16.6.4 Green Fluorescent Protein (GFP)

Green fluorescent protein (GFP) is also a photo protein isolated and cloned from the jellyfish A. victoria. GFP, like aequorin, produces a blue fluorescent signal, but without the required addition of an exogenous substrate. All that is required is an UV source to activate the fluorescent properties of the photoprotein. This ability to autofluorescence makes GFP highly desirable in biosensing assays since it can be used on line and in real time to monitor intact, living cells. Additionally, the ability to alter GFP to produce light emissions besides blue (i.e., cyan, red, and yellow) allows it to be used as a multianalyte detector. Consequently, GFP has been used extensively in bioreporter constructs within bacterial, yeast, nematode, plant, and mammalian hosts.

16.6.5 Biosensors in the Detection of Fish Toxins

Biosensors technologies can detect different toxins in seafood. Several biosensor techniques have been developed that allow the detection of tetrodotoxin. One of the approaches uses an anti-tetrodotoxin specific antibody as the biological reporter and amperometric detection with a screen-printed electrode. The format of the assay is an indirect competition assay where the amount of current generated by p-aminophenol, the product of the enzymatic activity of the alkaline phosphatase label of the specific antibody, is inhibited by the presence of tetrodotoxin in a sample that competes with the electrode immobilized tetrodotoxin.

Another tetrodotoxin biosensor based on inhibition of cell function has been designed using murine spinal cord neuronal networks cultured on microelectrode arrays. The biological response is monitored as extracellular potentials. In this system, tetrodotoxin quantification was based on spike rate inhibition.

16.6.6 Lab-on-a-Fish from PNNL

Pacific Northwest National Laboratory has developed a biosensor named “Lab-on-a-fish” that can collect data about a fish, including its location, heartbeat, tail movement, and burned calories, as well as the temperature, pressure, and magnetic field of its surrounding environment. It also uses electrocardiogram and electromyogram. This will help to understand the impact of climate change and infrastructure development on ecosystem health and develop suitable management and conservation strategies. This particular device was developed in order to create a better fish passage at hydraulic structures.

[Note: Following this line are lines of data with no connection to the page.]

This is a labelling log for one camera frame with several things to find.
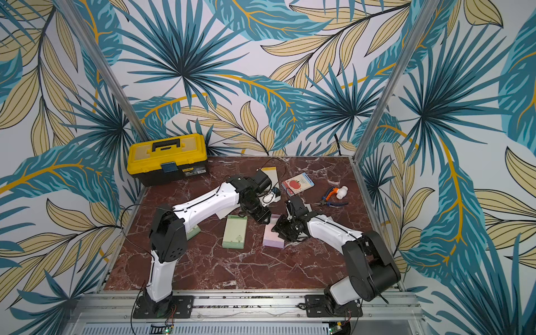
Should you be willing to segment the green house lucky day pad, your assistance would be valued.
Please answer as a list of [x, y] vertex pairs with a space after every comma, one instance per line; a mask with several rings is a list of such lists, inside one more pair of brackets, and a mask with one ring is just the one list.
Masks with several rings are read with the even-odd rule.
[[186, 233], [186, 239], [190, 240], [194, 238], [196, 235], [198, 235], [200, 232], [201, 232], [201, 229], [199, 228], [199, 226], [194, 226], [193, 228], [191, 228], [191, 230], [189, 230]]

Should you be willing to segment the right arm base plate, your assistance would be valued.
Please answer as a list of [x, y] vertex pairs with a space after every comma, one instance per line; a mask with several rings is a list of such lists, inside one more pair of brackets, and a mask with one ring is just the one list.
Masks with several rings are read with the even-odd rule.
[[298, 304], [298, 307], [306, 311], [308, 318], [360, 318], [363, 316], [358, 301], [340, 305], [324, 294], [306, 295], [304, 302]]

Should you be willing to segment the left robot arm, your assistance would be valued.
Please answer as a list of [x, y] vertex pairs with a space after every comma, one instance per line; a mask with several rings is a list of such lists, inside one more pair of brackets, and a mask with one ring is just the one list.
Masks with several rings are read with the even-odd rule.
[[272, 212], [261, 198], [272, 189], [269, 176], [257, 170], [252, 177], [229, 177], [196, 199], [159, 209], [149, 233], [152, 263], [140, 306], [158, 318], [172, 311], [174, 270], [186, 253], [187, 232], [210, 216], [222, 219], [237, 208], [257, 223], [267, 225]]

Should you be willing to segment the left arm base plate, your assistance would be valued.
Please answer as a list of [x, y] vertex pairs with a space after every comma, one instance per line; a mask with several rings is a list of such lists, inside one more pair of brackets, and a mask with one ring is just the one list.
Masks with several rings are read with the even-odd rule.
[[138, 297], [135, 303], [134, 319], [189, 319], [194, 296], [170, 295], [160, 302], [154, 302], [148, 295]]

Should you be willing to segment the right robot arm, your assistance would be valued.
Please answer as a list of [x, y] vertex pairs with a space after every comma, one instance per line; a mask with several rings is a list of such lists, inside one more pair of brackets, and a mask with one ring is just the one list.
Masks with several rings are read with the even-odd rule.
[[288, 242], [304, 238], [323, 241], [343, 255], [348, 276], [308, 295], [301, 308], [309, 317], [359, 316], [360, 302], [370, 302], [401, 280], [401, 273], [382, 237], [375, 231], [352, 230], [328, 216], [309, 210], [298, 196], [286, 201], [288, 215], [272, 231]]

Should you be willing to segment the torn lucky day cover page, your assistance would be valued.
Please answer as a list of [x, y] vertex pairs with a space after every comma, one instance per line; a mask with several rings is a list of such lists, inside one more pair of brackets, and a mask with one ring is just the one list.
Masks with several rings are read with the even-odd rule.
[[233, 212], [236, 208], [237, 208], [237, 205], [223, 208], [222, 210], [220, 210], [219, 212], [216, 213], [216, 216], [218, 216], [218, 218], [220, 220], [224, 219], [224, 218], [226, 218], [227, 215], [229, 215], [231, 212]]

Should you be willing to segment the purple flower lucky day pad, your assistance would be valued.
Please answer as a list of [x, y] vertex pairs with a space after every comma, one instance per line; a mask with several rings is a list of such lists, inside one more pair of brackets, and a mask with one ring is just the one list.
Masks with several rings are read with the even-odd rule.
[[273, 214], [271, 216], [270, 222], [265, 226], [265, 232], [262, 240], [262, 245], [264, 247], [280, 248], [285, 247], [285, 241], [279, 237], [278, 233], [272, 231], [272, 228], [275, 227], [276, 222], [279, 219], [279, 215]]

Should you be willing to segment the green red lucky memo pad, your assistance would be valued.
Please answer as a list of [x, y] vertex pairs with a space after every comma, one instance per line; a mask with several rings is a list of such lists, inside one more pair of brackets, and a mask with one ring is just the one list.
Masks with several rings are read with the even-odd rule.
[[222, 247], [232, 249], [243, 249], [247, 233], [247, 217], [227, 216], [224, 230]]

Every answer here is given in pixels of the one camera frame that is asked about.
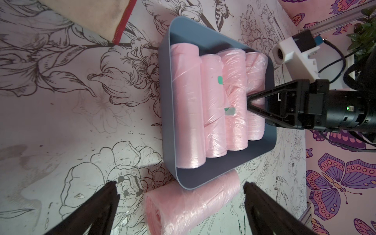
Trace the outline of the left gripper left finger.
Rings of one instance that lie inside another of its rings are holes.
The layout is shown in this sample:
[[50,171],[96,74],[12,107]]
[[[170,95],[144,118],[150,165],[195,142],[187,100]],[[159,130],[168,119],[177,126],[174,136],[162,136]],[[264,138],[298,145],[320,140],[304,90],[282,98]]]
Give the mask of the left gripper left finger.
[[116,182],[106,183],[47,235],[110,235],[117,213],[120,195]]

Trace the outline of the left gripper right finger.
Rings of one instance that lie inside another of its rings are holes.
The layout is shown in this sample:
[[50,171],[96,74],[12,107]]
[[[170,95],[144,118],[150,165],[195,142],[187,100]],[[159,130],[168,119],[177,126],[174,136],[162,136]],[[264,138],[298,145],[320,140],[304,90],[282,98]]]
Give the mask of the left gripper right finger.
[[314,235],[255,183],[246,182],[245,210],[254,235]]

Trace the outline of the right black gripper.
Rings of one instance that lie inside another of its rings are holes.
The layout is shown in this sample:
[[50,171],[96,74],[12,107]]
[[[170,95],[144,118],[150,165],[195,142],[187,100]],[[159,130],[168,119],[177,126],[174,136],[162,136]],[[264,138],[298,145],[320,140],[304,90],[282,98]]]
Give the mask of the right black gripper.
[[[247,95],[247,111],[289,129],[376,131],[376,98],[366,92],[331,90],[328,80],[299,79]],[[271,112],[286,112],[286,117]]]

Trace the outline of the pink trash bag roll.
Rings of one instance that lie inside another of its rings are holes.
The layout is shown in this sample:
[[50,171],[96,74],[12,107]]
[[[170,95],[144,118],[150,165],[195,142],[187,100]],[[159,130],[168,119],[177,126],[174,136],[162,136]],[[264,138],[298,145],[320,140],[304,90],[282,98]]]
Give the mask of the pink trash bag roll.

16.6.7 BIOLAN for Sulfite Testing

BIOLAN has developed a portable biosensor for sulfite monitoring in shrimp farming. It requires minimal sample and is highly suitable for field applications to ensure the right amount of metabisulfite in water. The optimized biosensor provides accurate sulfite quantification from 8 to 110 g/L of metabisulfite, a repetitivity expressed as an imprecision lower than 7%, and as an irreproducibility lower than 10%.